British novelist Francis King is also drama critic of the London Sunday Telegraph, and so must spend a certain amount of his time in the dark. In the dark, alas, is where his readers will be left by his latest novel, "Voices in an Empty Room."
King's last novel, "Act of Darkness," was a rather muddled retelling of the Constance Kent case, a grisly Victorian murder well known in Great Britain, clumsily transposed to India in the last days of the Raj. Now, in "Voices in an Empty Room," King has tried to explore a theme often attempted by other writers and seldom dealt with successfully: the possibility of life after death, and the further possibility of communication between the living and those who have recently died.
King presents us with a handful of characters, only tangentially related to each other, all of whom suffer a death in the family. Hugo Crawford, a professor of literature who has been pursuing studies in the paranormal, commits suicide (it appears) after learning that two boys he thought gifted with ESP were actually tricking him. Lavinia Trent, an actress, single-handedly raises her son Stephen, a silent and moody boy, doing the best she can for him while theater and film assignments take her away, and then must face the boy's suicide. Another (unseen) character has died in the Falkland Islands, and others have died too.
Hugo Crawford's sister Sybil is the central link among those who die and those who come together in the end. A headmistress, she is neither an attractive character nor easy to know, possibly because there is nothing in her that is interesting to learn. She is the kind of woman who chatters impatiently but fervently to unlettered listeners about the 10th-century Quem Quaeritis trope. She also practices and chatters often about automatic writing, drawing questionable conclusions from her "scripts." We also witness a se'ance and hear much talk of ESP, communication through mediums and Hugo's earlier promise to get in touch with her from the other side.
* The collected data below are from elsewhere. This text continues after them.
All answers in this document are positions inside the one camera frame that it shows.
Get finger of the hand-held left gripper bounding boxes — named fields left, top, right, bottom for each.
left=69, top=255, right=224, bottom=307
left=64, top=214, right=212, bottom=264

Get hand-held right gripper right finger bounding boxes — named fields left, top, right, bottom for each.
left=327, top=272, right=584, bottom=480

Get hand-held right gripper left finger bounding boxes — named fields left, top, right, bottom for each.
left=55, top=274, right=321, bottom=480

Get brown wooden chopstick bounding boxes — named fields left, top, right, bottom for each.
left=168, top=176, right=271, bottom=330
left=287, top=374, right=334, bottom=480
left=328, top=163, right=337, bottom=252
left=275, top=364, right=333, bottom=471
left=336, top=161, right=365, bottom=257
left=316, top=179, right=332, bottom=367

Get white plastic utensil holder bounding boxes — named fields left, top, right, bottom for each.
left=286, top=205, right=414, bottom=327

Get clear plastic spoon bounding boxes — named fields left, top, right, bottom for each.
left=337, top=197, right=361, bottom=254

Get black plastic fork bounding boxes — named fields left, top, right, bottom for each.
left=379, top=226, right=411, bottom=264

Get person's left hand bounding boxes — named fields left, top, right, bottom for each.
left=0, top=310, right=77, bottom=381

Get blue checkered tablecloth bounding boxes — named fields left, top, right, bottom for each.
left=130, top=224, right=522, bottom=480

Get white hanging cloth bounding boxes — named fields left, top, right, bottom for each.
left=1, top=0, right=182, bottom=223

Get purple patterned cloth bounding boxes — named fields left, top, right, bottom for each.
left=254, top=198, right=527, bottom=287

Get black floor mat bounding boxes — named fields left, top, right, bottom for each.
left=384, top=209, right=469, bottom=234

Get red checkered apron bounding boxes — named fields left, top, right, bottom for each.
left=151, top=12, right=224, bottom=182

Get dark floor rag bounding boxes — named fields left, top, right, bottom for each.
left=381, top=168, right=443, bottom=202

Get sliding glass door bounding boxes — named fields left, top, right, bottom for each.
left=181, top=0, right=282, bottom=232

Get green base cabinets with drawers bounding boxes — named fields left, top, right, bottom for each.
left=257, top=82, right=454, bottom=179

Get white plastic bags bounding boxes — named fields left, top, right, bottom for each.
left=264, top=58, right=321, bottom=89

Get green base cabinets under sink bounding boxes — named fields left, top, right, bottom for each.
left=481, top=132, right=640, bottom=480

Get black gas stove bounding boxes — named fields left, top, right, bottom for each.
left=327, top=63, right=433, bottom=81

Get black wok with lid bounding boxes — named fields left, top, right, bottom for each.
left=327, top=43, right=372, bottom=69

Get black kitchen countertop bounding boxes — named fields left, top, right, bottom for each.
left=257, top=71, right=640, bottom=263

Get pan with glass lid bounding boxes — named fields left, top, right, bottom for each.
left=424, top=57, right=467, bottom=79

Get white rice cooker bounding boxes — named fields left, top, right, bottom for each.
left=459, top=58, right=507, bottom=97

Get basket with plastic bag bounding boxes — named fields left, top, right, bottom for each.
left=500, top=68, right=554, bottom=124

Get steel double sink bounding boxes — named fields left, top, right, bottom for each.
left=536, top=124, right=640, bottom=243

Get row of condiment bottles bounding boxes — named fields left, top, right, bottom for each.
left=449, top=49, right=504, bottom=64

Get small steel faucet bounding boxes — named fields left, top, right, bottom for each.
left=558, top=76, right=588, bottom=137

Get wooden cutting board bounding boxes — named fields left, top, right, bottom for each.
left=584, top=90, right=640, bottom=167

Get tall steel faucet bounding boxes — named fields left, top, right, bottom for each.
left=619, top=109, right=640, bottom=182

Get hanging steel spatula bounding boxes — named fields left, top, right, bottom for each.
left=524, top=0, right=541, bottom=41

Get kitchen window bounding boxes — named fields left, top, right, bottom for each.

King does his best to give it all an elevated and literary tone by writing some sections in the present tense and even a final chapter in the future tense, but none of it is convincing. To be fair, I might note that this sort of material has been the downfall of better writers than King and of writers more experienced with similar subjects. It might also be kind to suggest that King is not really dealing here with life after death, and to say instead that his theme is an exploration of the ways in which those who have left us continue to shape our lives. It would be kind, but it would not be true. The entire thrust of "Voices in an Empty Room" is otherwise. King clearly means to write about the possibility of communication with the dead. Just as clearly, he doesn't know what he wants to say about it.
King seems guilty of a false assumption that can afflict the novelist, the assumption that, because a subject interests him, it is therefore intrinsically interesting. But the novelist's job is to interest us, to compel our attention. King manages nothing of the sort. It seems never to occur to him that we might be skeptical, or yawning, or both.